Murmur 3F collision
l0rinc opened this issue · 5 comments
I might not be using the api correctly, but we're getting collisons for the following case:
var m1 = new Murmur3F();
m1.update(0);
m1.update(-17664);
var m2 = new Murmur3F();
m2.update(0);
m2.update(-16640);
assert !Objects.equals(new UUID(m1.getValueHigh(), m1.getValue()), new UUID(m2.getValueHigh(), m2.getValue()));
Do we need a finalize or something?
Finishing is done automatically:
Collisions may occur, maybe your numbers are just lucky?
The same doesn't happen with Guava:
Hashing.murmur3_128().newHasher()
.putBytes(a)
.putShort(b)
.hash();
(which returns completely different values by the way).

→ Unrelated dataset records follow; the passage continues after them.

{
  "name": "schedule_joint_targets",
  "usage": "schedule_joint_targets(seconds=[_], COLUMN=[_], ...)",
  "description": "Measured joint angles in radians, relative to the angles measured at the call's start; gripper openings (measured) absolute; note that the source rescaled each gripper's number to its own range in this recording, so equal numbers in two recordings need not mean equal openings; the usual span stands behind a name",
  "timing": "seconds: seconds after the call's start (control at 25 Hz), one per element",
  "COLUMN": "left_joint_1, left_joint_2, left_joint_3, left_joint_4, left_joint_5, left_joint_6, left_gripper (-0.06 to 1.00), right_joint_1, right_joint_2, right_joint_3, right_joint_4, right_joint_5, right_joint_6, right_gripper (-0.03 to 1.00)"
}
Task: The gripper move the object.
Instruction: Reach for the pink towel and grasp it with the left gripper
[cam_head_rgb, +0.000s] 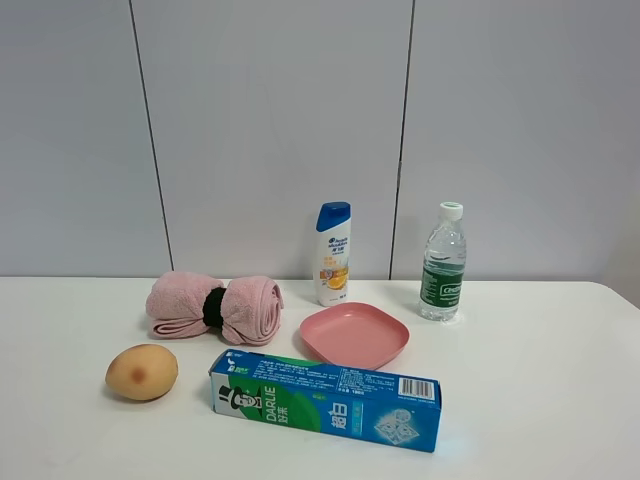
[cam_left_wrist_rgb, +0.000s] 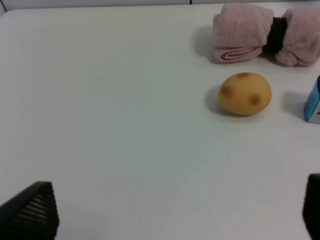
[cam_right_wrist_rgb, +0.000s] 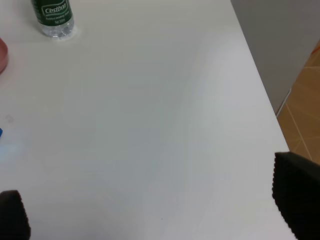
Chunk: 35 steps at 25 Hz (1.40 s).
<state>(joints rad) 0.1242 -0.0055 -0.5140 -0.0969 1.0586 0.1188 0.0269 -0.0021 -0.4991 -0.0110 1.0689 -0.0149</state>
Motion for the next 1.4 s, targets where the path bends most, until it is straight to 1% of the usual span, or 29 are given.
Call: schedule_joint_targets(seconds=[1.4], left_joint_1=[0.0], left_joint_2=[0.0], left_joint_3=[0.0], left_joint_4=[-0.001], left_joint_5=[0.0], left_joint_6=[0.0], left_gripper=[1.0], right_joint_1=[0.0], right_joint_2=[0.0], right_joint_3=[0.0], right_joint_4=[0.0], right_joint_5=[0.0], right_joint_6=[0.0], right_gripper=[1.0])
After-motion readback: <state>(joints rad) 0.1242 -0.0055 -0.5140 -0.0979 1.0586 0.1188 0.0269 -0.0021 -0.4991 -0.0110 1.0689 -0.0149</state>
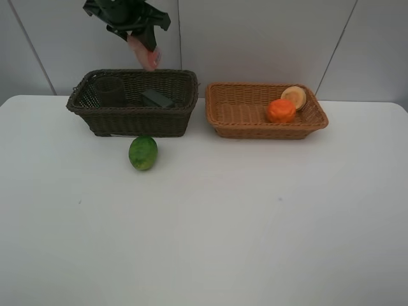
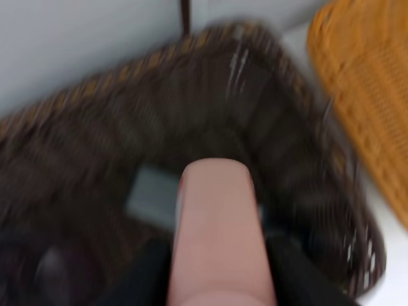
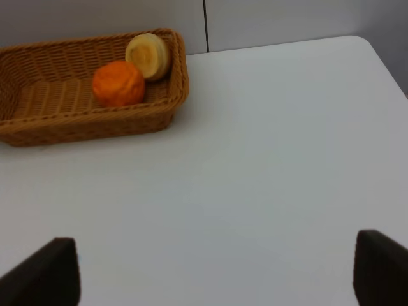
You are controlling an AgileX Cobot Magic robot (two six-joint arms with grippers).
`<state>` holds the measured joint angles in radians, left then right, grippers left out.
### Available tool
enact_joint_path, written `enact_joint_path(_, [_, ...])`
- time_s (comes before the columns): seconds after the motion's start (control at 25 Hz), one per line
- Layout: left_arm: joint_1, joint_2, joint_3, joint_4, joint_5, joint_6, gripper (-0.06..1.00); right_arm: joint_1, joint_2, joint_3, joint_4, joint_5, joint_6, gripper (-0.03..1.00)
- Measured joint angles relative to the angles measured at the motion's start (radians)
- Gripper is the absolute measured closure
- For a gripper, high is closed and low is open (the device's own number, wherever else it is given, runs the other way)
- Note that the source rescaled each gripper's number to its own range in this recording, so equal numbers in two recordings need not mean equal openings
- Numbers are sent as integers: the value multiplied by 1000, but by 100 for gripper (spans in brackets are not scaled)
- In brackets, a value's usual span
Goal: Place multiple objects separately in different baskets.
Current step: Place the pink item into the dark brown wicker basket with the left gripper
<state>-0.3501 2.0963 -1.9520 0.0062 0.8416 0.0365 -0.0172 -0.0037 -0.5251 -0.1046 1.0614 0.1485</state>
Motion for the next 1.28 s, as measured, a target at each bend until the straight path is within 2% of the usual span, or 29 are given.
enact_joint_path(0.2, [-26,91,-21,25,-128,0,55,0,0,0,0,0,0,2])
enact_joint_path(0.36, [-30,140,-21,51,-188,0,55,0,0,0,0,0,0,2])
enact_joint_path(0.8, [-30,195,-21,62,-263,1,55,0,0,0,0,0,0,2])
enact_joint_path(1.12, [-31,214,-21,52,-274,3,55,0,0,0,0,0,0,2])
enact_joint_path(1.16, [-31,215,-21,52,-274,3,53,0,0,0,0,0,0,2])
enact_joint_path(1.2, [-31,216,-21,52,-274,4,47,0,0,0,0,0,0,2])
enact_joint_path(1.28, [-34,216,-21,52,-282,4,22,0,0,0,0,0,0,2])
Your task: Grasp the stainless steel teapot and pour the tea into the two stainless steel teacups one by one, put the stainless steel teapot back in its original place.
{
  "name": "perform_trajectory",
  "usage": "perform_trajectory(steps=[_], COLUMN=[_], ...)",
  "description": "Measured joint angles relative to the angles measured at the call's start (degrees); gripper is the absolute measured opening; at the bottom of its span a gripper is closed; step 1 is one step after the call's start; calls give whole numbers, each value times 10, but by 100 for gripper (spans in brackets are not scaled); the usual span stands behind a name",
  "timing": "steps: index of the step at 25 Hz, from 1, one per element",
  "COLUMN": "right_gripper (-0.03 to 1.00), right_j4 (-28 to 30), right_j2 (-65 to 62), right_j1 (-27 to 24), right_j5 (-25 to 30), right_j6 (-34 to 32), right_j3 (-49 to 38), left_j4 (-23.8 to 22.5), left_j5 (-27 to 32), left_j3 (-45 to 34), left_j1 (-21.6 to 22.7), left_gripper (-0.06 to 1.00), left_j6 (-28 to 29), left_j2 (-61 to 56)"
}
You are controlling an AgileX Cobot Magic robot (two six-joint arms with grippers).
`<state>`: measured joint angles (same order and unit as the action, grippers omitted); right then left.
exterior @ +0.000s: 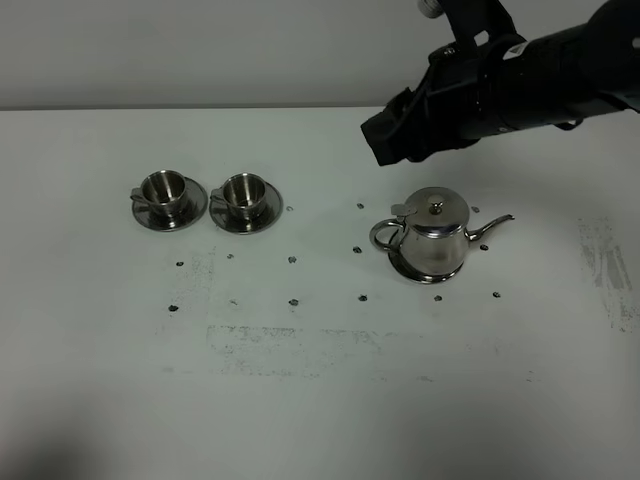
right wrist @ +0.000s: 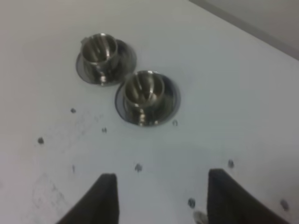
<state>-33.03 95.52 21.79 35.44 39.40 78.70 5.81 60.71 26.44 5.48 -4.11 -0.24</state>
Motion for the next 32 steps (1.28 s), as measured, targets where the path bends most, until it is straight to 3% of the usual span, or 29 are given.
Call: perform_trajectory(steps=[6, 13, 18, 32], right_gripper=[42, 42, 42, 42], right_j4=[5, 34, 113, 287], right_j2=[51, 134, 192, 281], right_j1=[7, 11, 29, 70], right_j5=[19, -22, -40, 1], right_j6=[-4, -17, -76, -186], right_j3=[52, 78, 118, 143], left_j4=[0, 0, 0, 0], left_j5=[0, 0, 0, 0], left_j3=[0, 0, 0, 0], left_j1=[0, 0, 0, 0], left_gripper=[6, 6, 6, 6], left_j6=[0, 0, 0, 0], left_j2=[0, 0, 0, 0])
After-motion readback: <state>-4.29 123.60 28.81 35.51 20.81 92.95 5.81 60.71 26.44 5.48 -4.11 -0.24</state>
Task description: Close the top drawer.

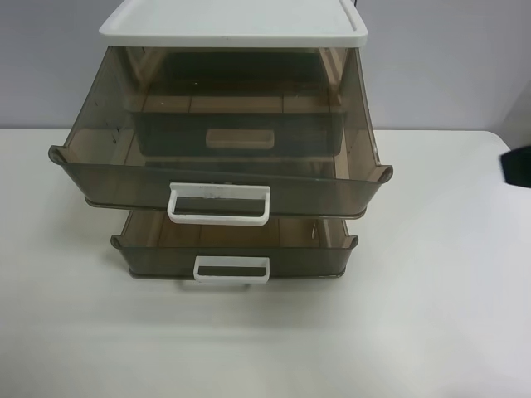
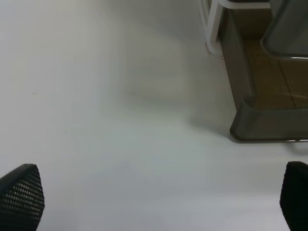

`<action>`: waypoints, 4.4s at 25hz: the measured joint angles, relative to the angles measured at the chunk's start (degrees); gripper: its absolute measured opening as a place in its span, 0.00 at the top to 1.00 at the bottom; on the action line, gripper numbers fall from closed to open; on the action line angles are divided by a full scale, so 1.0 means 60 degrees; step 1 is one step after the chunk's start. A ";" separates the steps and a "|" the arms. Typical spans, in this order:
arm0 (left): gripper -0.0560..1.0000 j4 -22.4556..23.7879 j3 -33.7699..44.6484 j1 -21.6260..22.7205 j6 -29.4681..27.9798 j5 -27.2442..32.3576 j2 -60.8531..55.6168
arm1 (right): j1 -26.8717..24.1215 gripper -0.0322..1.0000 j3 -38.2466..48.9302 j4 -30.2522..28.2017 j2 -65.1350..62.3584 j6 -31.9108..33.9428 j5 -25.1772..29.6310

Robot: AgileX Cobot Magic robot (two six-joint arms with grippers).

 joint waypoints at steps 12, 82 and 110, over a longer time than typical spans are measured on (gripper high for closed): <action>0.01 -0.0009 0.0000 0.0000 0.0000 0.0000 0.0000 | 0.5439 0.02 -0.2144 -0.0785 0.4776 0.0069 -0.1416; 0.01 0.0000 0.0000 0.0000 0.0000 0.0000 0.0000 | 0.4435 0.02 -0.3401 -0.5850 0.9594 0.3890 -0.5303; 0.01 -0.0009 0.0000 0.0000 0.0000 0.0000 0.0000 | 0.5168 0.02 -0.3251 -0.2931 0.2918 0.2540 0.2181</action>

maybe your numbers are just lucky
This happened as a result of non-malicious usage, that shouldn't happen with Murmur in reality for 128 bits, only after 2^64 random values is it expected to collide.
Hmm, at the time there were tests to verify values against the C implementation and against Guava: https://github.com/greenrobot/essentials/blob/master/java-essentials/src/test/java/org/greenrobot/essentials/hash/Murmur3FTest.java
Maybe can you give the full code how to tested this against Guava?
That's the full context.
We're not using the current implementation after this incident.
This seems to be a user error. If you look closer at what is being called...
/**
* Updates the current checksum with the specified byte.
*
* @param b the byte to update the checksum with
*/
public void update(int b);
It's clear that while taking an int, it is treated as a byte. Thus both numbers are 0 as a byte and thus the result is correct. It's common in Java to pass as int to avoid sign issues.